Меня воодушевило то, что новые коллеги отвечали откровенно, честно, смущенно и даже с налетом раскаяния. «Если по совести, я вообще об этом не думала. Так оно всегда было и, похоже, всегда и будет». «Я не думал об этом, а еще я не думал, что могу хоть что-то сделать, чтобы изменить ситуацию». «Когда чернокожая молодежь устроила протест – они сидели на прилавке магазина „Файв энд дайм“ в Гринсборо, – меня обуревала гордость. Помню, было обидно, что у меня белая кожа и я не могу к ним присоединиться».
Нравилось мне это или нет, но пришлось признать, что я прекрасно понимаю чувство беспомощности, обуревавшее моих коллег. Ответы их подтвердили мое убеждение, что главной из добродетелей является отвага. Я подумала, что, будь я белой во времена сегрегации, я бы, наверное, тоже пошла по пути наименьшего сопротивления.
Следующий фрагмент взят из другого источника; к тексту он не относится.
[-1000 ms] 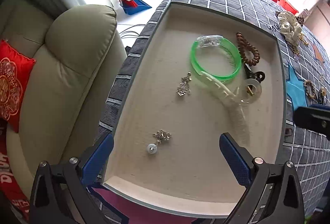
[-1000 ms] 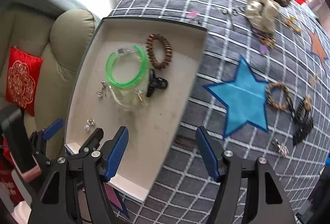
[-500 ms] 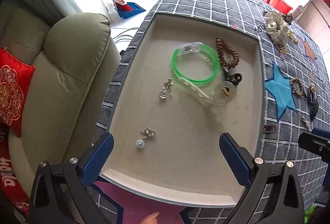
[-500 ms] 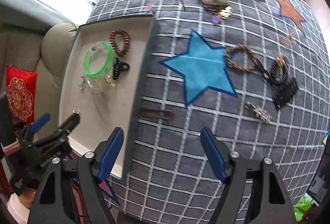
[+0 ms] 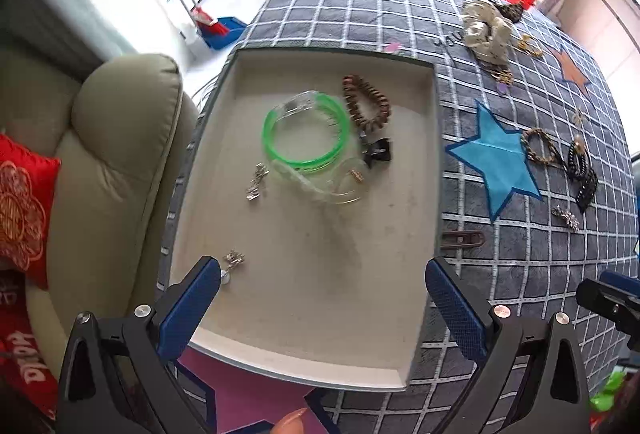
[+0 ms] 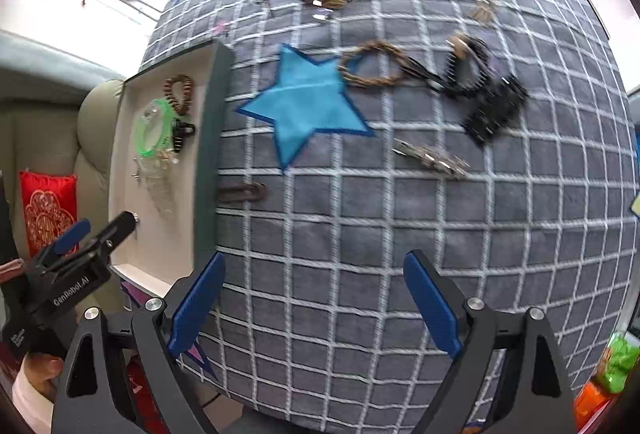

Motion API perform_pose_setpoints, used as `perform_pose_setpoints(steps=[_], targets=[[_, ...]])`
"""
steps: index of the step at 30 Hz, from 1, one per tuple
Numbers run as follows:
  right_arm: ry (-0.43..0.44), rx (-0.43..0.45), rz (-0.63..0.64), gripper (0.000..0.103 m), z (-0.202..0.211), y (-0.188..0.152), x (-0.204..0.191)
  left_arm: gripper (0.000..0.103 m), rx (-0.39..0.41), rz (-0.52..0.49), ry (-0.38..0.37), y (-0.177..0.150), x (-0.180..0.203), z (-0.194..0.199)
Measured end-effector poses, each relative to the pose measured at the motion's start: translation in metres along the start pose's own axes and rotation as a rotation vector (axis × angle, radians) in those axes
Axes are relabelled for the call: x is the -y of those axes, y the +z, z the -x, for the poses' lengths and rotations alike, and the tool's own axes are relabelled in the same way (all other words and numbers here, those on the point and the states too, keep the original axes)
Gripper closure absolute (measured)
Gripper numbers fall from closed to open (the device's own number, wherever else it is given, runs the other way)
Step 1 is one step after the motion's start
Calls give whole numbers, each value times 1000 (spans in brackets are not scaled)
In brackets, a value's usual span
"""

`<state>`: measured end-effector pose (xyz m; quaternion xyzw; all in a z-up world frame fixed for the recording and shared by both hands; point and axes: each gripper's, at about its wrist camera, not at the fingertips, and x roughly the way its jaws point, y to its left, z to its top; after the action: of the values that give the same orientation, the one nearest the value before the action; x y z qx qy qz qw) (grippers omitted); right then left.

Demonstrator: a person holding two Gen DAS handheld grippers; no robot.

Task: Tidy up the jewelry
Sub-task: 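Move the left tool to the braided brown hair tie while the right tool approaches the black coiled hair tie, then grasp the braided brown hair tie with the left tool while the right tool grasps the black coiled hair tie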

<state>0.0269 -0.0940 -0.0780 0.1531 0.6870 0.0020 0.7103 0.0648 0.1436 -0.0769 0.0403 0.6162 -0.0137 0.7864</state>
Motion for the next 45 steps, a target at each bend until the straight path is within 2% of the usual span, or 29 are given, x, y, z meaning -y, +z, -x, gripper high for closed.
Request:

Обосновавшись в Уинстон-Салеме, я начала понемногу исцеляться. Тамошний холмистый пейзаж оживляют цветущий кизил, багряник, мирты, рододендроны в человеческий рост. Повсюду растут дикие и прекрасные разноцветные азалии полтора метра в ширину.
Уинстон-Салем находится в Пьемонте, и он в буквальном смысле расположен у подножия гор. Нависающие над нами горы – это Грейт-Смоки и Блю-Ридж. Мне нравится северокаролинский юмор. Местные говорят: мы пребываем в долине смирения, а над нами возвышаются две башни высокомерия – Вирджиния и Южная Каролина.